Pooled data from two large population-based studies found that cataract surgery may be associated with an increased risk for AMD progression, specifically to neovascular age-related maculopathy (ARM).2 These two studies were the Beaver Dam Eye Study and the Blue Mountains Eye Study. In the Beaver Dam Eye Study, 3,684 patients were re-examined after 5 years; in the Blue Mountains Eye Study, 2,335 were re-examined after 5 years.
Of the 6,019 patients (12,038 eyes) who were examined after 5 years, 11,391 eyes (315 nonphakic eyes and 11,076 phakic eyes) were considered at risk for developing late-stage ARM, and 21 nonphakic eyes (6% of right eyes and 7.5% of left eyes) and 77 phakic eyes (0.7%) developed late-stage ARM during the 5-year period. After adjusting for age, study site, gender, smoking and the presence of indistinct or reticular drusen or pigmentary abnormalities at baseline, nonphakic eyes had a significantly higher risk of developing a late-stage ARM lesion compared with phakic eyes.
Results from retrospective evaluations of epidemiological data, however, are inconsistent. A recent evaluation of the Age-Related Eye Disease Study (AREDS) population did not show correlation between cataract surgery and/or pseudophakia and AMD progression.3 On the other hand, the importance of light in the development of AMD and cataract is shown by subgroup analyses of the Beaver Dam population.4 Significant associations were found between extended exposure to the summer sun and the incidence of AMD changes. In addition, sufficient protection prevented such changes.
BLUE-LIGHT FILTERING IOLs: STABLE BLOOD-RETINAL BARRIER
Eyes implanted with blue light-filtering IOLs have a low incidence of blood retinal barrier (BRB) disruption. In fact, a retrospective case-controlled study conducted by Miyake and colleagues5 found that eyes implanted with these lenses had a significantly lower incidence of BRB disruption than eyes with an untreated IOL. Autofluo-rescence also increased with age, even in eyes implanted with UV-filtering IOLs.

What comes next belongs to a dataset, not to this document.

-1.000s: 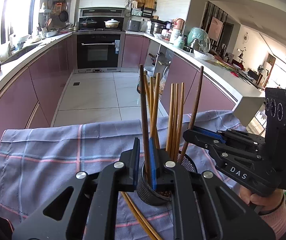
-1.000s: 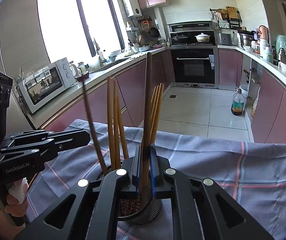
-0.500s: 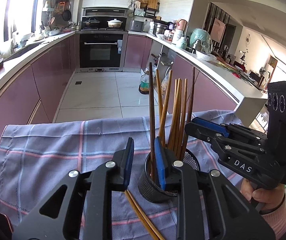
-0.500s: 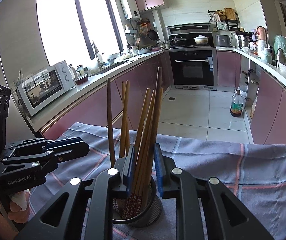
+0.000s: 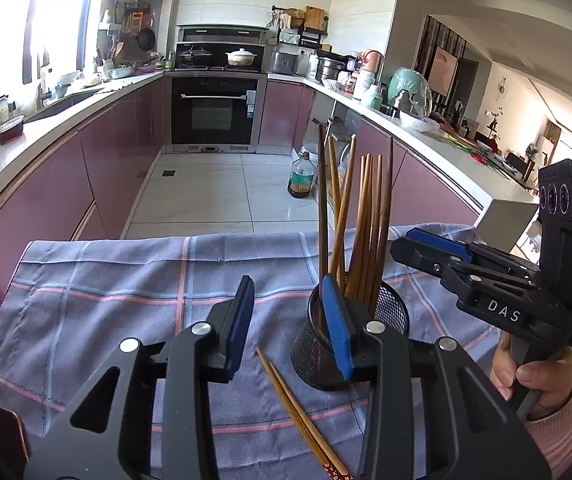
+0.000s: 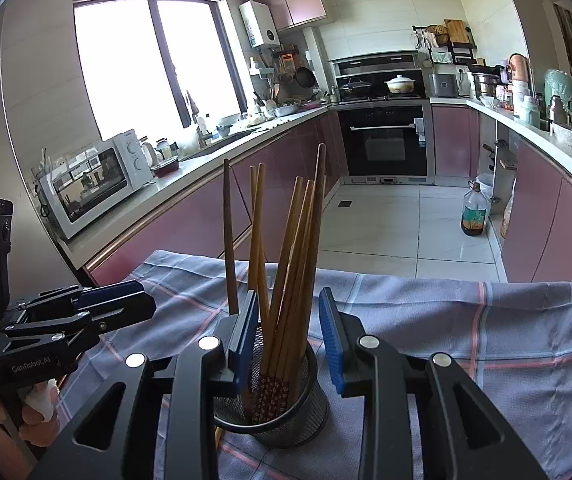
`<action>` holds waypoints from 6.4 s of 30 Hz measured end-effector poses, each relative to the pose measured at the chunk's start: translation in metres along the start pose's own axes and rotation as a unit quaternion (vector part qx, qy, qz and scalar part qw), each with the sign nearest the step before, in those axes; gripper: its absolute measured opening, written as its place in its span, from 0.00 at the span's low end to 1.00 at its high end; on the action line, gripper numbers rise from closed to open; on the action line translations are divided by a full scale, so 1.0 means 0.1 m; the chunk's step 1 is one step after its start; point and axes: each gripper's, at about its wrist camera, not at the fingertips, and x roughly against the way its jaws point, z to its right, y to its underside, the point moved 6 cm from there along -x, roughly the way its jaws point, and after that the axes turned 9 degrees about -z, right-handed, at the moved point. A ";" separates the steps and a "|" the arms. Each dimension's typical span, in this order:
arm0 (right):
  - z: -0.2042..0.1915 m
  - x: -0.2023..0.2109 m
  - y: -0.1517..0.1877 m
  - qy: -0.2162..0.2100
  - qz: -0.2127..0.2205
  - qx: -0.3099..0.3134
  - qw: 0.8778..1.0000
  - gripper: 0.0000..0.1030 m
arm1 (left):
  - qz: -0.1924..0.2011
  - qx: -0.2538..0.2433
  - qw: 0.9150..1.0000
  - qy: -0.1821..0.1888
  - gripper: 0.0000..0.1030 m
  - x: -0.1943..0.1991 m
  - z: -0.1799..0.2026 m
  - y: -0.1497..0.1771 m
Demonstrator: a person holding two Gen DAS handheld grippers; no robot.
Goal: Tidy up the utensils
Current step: 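Move both grippers back down over the two remaining chopsticks, then close the left gripper on a chopstick and lift while the right gripper grasps the other, then carry the left gripper's chopstick upright over the mesh cup while the right gripper carries its own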
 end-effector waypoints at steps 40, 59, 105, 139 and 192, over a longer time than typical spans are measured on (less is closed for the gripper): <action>-0.57 -0.27 1.37 -0.066 -0.149 0.050 0.985 0.39 | -0.099 0.040 0.994 -0.009 0.37 -0.34 -0.25 1.32; -0.39 -0.27 1.38 -0.062 -0.147 0.024 0.987 0.39 | -0.156 -0.005 0.988 0.013 0.36 -0.75 0.07 1.60; -0.52 -0.62 1.33 -0.011 -0.177 0.064 0.982 0.11 | -0.158 -0.002 0.987 0.014 0.28 -0.57 -0.10 1.69; -0.49 -0.71 1.25 -0.010 -0.178 0.057 0.982 0.05 | -0.155 0.014 0.987 -0.027 0.11 -0.79 -0.17 1.53; -0.53 0.49 0.70 -0.101 -0.015 0.049 0.994 0.05 | -0.051 0.008 0.997 0.064 0.07 0.36 0.00 1.20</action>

In the 31 eyes that received untreated IOLs (followed for 5 years), the mean sodium fluorescein transmittance was 4.2 ±1.9 ng/mL. In the 30 eyes that received UV-absorbing IOLs, the mean fluorescein concentration was 3.2 ±2.1 ng/mL. The mean fluorescein concentration in the 20 eyes that received one version of blue light-filtering IOL was 2.8 ±1.9 ng/mL, and in the 21 eyes that received another version of a blue light-filtering IOL, it was 2.6 ±1.8 ng/mL.
IMPROVING QUALITY OF LIFE
One of the most important measures of successful surgery is how patients function in their daily lives. Blue light-filtering IOLs improve color vision, driving ability, and quality of life/health-related functioning similar to that of a lens that does not filter blue light.6 A prospective randomized study including 291 patients who underwent bilateral cataract extraction were implanted with either the blue light-filtering Acrysof Natural IOL (Alcon Laboratories, Fort Worth, Texas) or a clear IOL (Acrysof single-piece). A total of 257 patients completed baseline health-related quality-of-life assessment and at least one of two assessments after IOL implantation. Health-related functioning and quality of life was measured with the 39-item National Eye Institute Visual Functioning Questionnaire (NEI VFQ-39) and the 12-item Short Form Health Survey (SF-12).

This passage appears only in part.